Dönemin bitmesine iki maç kaldı ve liderliği garantiledik. Artık asıl çalıştığımız maksatlara yaklaşıyoruz. Türkiye Ligi bittikten sonra play-off, Türkiye Kupası, Avrupa kupalarında final… Önümüzde kupalar var. Bu olağanda kimi gruplarda baskı oluşturabilir ancak bizim ekipte sabırsızlık, maçlara çıkma isteği ve heyecanı var. Kadromuz hiçbir sonuçta ikna olmuyor. 3-0 yensek bile ’10-0 niçin olmadı’ diye bir açlık var. Bu muvaffakiyet hırsını profesyonel seviyede korumak çok kıymetli.
Chemik Police’yle Şampiyonlar Ligi çeyrek finalinde karşılaşacaksınız
Teknik-taktik konuşmalarımız artık başladı. Giovanni Guidetti ve grubu çok güçlü ve biz her maça çok emin çıkıyoruz. Heyecan dediğimiz durum maçı kazanma isteği ve Vakıfbank’ta bulaşıcı bir durum bu. Siz 1 saat kalsanız buradan şampiyon olarak çıkarsınız. Biz burada kazanmayı öğreniyoruz kaybedersek de ders çıkarmayı öğreniyoruz. Voleybol çok ağır takvimde oynanıyor ne sevinmeye ne de üzülmeye vaktimiz oluyor sonuna kadar her kaidede savaşıyoruz.
– Pandemi süreciyle bir arada hayat halimiz ve olayların işleyişi değişti. Bunlardan birisi taraftardan mahrumluk. Oyuncuları motive etme konusunda önemli sorun yaratıyor mu?

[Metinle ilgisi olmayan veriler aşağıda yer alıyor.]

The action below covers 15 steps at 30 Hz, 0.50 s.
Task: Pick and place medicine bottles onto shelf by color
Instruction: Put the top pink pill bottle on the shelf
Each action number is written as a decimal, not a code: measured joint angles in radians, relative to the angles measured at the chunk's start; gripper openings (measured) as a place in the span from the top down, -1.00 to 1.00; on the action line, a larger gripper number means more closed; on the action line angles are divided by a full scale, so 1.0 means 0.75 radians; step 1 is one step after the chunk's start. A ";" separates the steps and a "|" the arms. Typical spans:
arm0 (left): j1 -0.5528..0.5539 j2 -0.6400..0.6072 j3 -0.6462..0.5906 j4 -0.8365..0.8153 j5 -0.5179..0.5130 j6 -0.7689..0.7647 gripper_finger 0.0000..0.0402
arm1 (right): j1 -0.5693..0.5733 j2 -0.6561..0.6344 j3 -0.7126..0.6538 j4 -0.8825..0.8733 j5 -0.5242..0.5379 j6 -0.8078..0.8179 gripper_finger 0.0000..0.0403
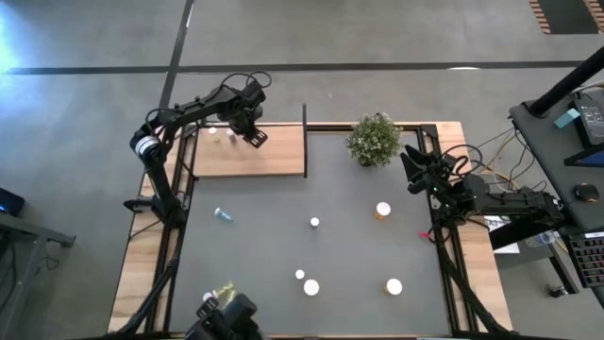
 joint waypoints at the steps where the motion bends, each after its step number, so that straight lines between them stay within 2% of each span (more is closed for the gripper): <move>1: 0.004 0.000 0.000 0.004 -0.001 -0.001 0.50 | 0.000 0.000 0.000 0.000 0.000 0.000 -0.29; 15: 0.035 0.004 0.000 0.025 -0.004 -0.012 0.50 | 0.000 0.000 0.000 0.000 0.000 0.000 -0.29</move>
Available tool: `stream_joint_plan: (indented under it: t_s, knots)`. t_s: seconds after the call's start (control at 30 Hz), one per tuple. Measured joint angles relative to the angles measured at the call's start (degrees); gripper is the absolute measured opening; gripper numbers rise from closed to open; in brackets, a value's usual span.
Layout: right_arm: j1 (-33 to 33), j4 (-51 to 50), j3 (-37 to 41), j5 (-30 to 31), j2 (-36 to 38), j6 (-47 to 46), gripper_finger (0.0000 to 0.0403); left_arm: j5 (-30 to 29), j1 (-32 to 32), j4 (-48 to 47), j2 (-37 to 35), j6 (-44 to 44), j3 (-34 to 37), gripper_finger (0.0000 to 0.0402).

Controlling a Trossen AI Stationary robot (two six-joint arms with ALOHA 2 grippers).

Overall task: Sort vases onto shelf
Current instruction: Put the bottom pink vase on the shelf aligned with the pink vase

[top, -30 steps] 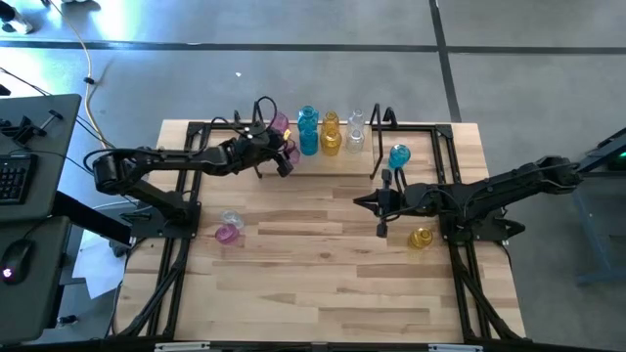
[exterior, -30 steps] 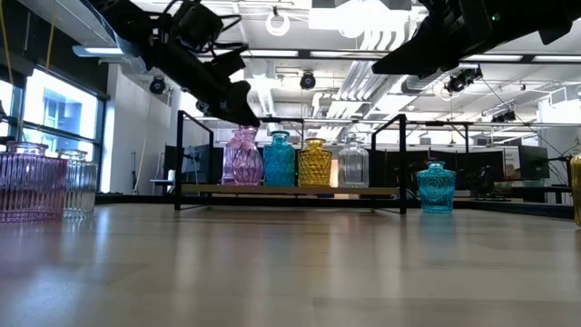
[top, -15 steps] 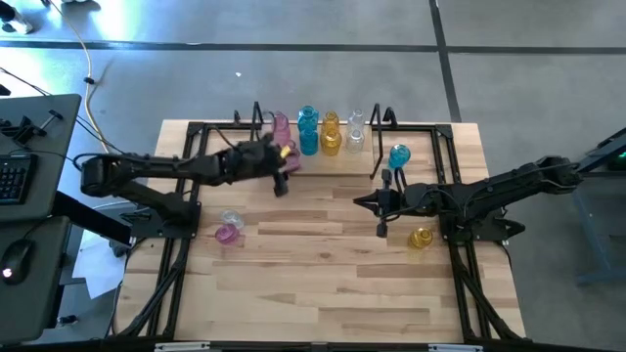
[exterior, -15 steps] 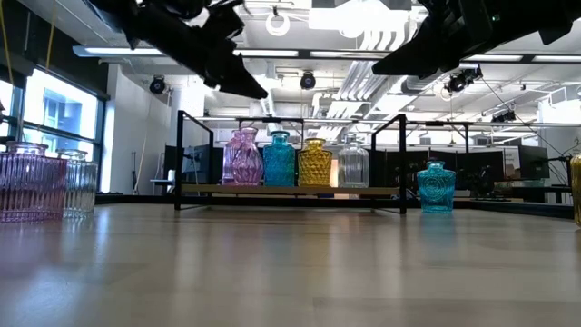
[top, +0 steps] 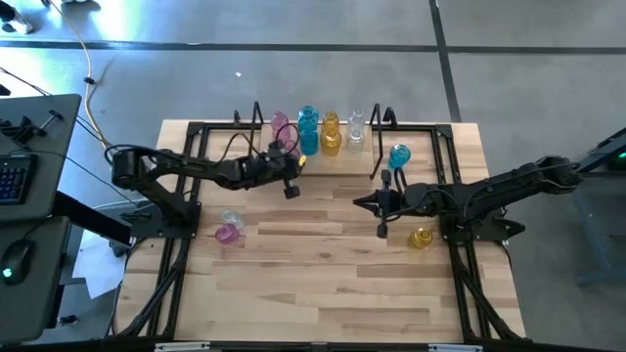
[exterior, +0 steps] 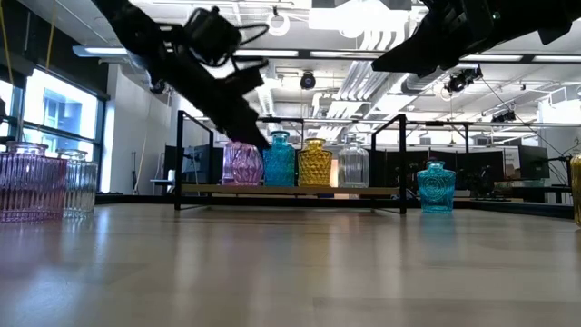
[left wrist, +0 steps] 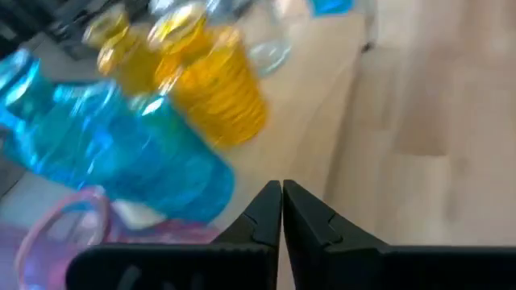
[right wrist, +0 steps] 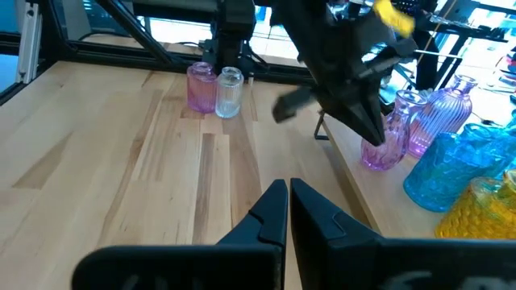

Bu durum tüm dünya için sancılı geçiyor. Konutumuz dediğimiz Vakıfbank Voleybol Sarayı’nda seyircili oynamak çok keyifli fakat bu kaidelere ahenk sağlamak zorundayız. Taraftarın gücünü içlerinde yaşatmaya çalışıyorlar.
“KİMSE TÜRKİYE’YE KARŞI KAZANIRIZ DİYEMEZ”
– Ulusal Kadromuzun Tokyo Olimpiyatları’ndaki bahtını nasıl değerlendiriyorsun?
Bana nazaran Türk sporundaki en başarılı branşımız bayan voleybol ve kızlarımızın yenemeyeceği hiçbir grup olmadığını düşünüyorum. Bence alana çıkana kadar kimse ‘Türkiye’ye karşı kazanırız’ diyemez ve bu durum çok motive edici bir şey. Dünyanın en iyi kadrolarının ne kadar bahtı varsa bizim de o kadar bahtımız var.
– Türkiye, voleybolda artık referans ülke pozisyonuna geldi mi?
Olağan ki bu 2003’te başlayan bir ivmeydi, bizim nesilden sonra yerimizi bıraktığımız kardeşlerimiz çok çok daha iyi yerlere gitti ve buradaki sürdürülebilirlik çok kıymetliydi. 2003’ten beri Türkiye’de bayan voleybolu gerçeği var bu da kulüplerin ve federasyonun sistemli çalışmasını gösteriyor bunun meyvelerini bundan sonra da toplamaya devam edeceğiz.